SIL-2R concentration in 27 cases of HTLV-1 carrier The sIL-2R concentration in the plasma or serum of 27 HTLV-1 carriers not affected by disease other than HTLV-1 infection with informed consent was expressed as sIL-2R. Measurement was performed using a measurement kit [Cell-free N IL-2R (manufactured by Kyowa Medex)].

  A method for analyzing the time from a certain reference time until a certain target event occurs is called survival time analysis, and a Kaplan-Meier curve is used to estimate a survival function. In addition, in order to test whether there is a difference in survival time distribution between the two groups compared, log rank test (also called Peto-Peto test, Cochran-Mantel-Haenszel test) and generalized Wilcoxon test (Gehan-Breslow test) Test, also called Peto-Prentice test).

  In this example, the time until the onset of ATL was analyzed as follows, based on the day when the IL-2R concentration of the HTLV-1 carrier was measured.

  27 cases were divided into two groups with IL-2R concentrations of 900 U / mL or more and less than 900 U / mL, and the sIL-2R concentration on the day (reference day) when the IL-2R concentration of HTLV-1 carrier was measured, presence or absence of onset of ATL The number of days from the reference date until the onset of ATL (in the case where ATL did not develop from the reference date in cases where ATL did not develop) was examined. The results are shown in Table 1. Moreover, the incidence rate curve by the Kaplan-Meier method created based on the data of Table 1 is shown in FIG. 1, and the results of the log rank test and the generalized Wilcoxon test are shown in Table 2.

  From the results shown in Table 2, since the P value was less than 0.05 in any of the log rank test, generalized Wilcoxon test, the group having a sIL-2R concentration of 900 U / mL or more was ATL. It was shown that it is easy to develop.

  As described above, the sIL-2R concentration in the specimen of HTLV-1 carrier is measured, and if the concentration is 900 U / mL or more, ATL is likely to develop, and if it is less than 900 U / mL, it is difficult to develop ATL. By comparing with the above, it is possible to test the ease of onset of ATL of the carrier.
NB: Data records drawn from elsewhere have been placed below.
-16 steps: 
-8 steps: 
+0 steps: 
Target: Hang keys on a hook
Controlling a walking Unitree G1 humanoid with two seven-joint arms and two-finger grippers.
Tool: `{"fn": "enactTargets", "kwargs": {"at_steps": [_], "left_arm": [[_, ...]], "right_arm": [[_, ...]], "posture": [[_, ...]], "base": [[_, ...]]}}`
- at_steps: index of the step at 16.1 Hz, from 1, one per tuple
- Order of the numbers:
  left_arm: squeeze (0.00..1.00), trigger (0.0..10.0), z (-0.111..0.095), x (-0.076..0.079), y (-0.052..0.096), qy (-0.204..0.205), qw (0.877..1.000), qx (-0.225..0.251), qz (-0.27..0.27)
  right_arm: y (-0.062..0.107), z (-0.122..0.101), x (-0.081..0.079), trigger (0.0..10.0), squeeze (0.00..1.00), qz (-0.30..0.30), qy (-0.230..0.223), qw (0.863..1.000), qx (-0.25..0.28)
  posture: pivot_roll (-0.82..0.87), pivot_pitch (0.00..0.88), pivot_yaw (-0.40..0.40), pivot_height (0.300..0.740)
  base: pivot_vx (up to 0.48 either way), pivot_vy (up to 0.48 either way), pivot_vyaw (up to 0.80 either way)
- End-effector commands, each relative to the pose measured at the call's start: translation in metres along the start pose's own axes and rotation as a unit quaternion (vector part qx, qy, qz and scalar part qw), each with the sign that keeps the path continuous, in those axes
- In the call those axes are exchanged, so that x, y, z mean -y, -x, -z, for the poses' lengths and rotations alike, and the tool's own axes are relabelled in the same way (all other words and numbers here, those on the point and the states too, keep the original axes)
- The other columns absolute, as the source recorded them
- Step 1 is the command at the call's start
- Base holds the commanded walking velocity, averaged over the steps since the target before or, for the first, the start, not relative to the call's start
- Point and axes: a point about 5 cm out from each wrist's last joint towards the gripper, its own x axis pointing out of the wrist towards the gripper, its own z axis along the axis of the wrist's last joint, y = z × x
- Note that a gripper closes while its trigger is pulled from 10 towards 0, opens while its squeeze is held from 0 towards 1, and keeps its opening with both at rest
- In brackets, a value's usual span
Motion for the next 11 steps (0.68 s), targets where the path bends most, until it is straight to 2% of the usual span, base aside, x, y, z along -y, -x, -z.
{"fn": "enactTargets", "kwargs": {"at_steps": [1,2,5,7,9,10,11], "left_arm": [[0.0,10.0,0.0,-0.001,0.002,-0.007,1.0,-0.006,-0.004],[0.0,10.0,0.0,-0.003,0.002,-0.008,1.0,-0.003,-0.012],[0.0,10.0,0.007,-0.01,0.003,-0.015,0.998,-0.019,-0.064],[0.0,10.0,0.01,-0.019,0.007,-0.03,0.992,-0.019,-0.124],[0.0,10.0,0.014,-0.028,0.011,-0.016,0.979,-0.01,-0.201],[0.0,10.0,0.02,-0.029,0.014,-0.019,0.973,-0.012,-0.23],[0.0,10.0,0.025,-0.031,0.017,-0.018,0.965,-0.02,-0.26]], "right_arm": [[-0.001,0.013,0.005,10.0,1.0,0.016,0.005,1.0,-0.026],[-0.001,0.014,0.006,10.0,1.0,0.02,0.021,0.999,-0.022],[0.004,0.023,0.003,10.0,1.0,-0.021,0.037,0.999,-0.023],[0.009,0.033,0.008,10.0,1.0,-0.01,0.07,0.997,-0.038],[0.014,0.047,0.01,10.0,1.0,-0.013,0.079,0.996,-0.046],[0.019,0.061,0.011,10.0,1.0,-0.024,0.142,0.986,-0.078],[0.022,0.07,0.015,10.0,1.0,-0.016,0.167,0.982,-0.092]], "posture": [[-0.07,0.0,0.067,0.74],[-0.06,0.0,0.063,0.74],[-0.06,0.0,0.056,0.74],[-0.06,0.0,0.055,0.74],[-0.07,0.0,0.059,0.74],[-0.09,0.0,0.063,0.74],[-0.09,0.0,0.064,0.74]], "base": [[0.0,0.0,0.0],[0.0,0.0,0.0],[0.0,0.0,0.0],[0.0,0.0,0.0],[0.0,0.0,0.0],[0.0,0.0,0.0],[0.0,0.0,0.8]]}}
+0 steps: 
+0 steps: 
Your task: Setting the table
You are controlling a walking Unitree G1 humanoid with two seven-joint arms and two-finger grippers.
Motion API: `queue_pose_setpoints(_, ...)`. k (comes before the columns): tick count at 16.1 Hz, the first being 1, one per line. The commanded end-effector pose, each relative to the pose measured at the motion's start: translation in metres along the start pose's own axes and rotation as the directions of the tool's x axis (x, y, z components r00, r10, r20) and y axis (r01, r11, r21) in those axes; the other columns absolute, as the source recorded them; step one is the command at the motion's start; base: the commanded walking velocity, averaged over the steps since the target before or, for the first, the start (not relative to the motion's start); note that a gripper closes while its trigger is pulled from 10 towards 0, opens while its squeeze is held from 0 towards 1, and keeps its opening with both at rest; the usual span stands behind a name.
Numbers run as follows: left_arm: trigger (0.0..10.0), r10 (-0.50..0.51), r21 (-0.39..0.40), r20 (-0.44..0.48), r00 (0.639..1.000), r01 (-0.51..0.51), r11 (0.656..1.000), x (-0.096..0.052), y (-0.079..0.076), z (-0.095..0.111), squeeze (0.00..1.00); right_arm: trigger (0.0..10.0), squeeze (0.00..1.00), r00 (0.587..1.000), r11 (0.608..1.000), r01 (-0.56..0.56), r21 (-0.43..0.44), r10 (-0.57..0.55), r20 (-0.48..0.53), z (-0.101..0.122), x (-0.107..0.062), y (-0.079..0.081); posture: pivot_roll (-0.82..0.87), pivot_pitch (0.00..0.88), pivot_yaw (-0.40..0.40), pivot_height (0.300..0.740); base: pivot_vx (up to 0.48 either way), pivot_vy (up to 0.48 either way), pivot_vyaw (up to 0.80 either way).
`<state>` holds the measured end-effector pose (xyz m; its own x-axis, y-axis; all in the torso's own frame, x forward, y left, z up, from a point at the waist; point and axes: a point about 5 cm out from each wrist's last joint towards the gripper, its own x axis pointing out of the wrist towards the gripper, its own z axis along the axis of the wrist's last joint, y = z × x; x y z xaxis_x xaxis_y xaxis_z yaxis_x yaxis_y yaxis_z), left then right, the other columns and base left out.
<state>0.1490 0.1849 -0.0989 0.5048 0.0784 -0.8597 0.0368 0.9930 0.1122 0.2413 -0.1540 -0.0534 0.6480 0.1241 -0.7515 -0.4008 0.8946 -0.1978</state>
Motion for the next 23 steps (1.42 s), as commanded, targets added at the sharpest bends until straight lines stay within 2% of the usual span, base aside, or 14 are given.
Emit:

  According to the present invention, a method for testing the susceptibility to developing ATL in an HTLV-1 carrier and a kit for the method are provided.

Claims (2)

  When the soluble interleukin-2 receptor in a sample collected from a human T lymphocyte-tropic virus type 1 carrier is measured, and the concentration of the soluble interleukin-2 receptor in the sample is 900 U / mL or more, The carrier is likely to develop adult T-cell leukemia, and if the carrier is less than 900 U / mL, the carrier develops adult T-cell leukemia by comparing with the standard that adult T-cell leukemia is unlikely to develop. How to test ease. A reagent for measuring soluble interleukin-2 receptor (hereinafter referred to as sIL-2R) , and
If the concentration of sIL-2R in a sample collected from a human T lymphotropic virus type 1 carrier is 900 U / mL or more, the carrier is likely to develop adult T-cell leukemia , and if it is less than 900 U / mL An adult of a human T lymphocyte-tropic virus type 1 carrier, characterized in that it contains a package insert describing that the carrier is compared with a criterion that it is difficult to develop adult T-cell leukemia A kit for testing the ease of onset of T cell leukemia.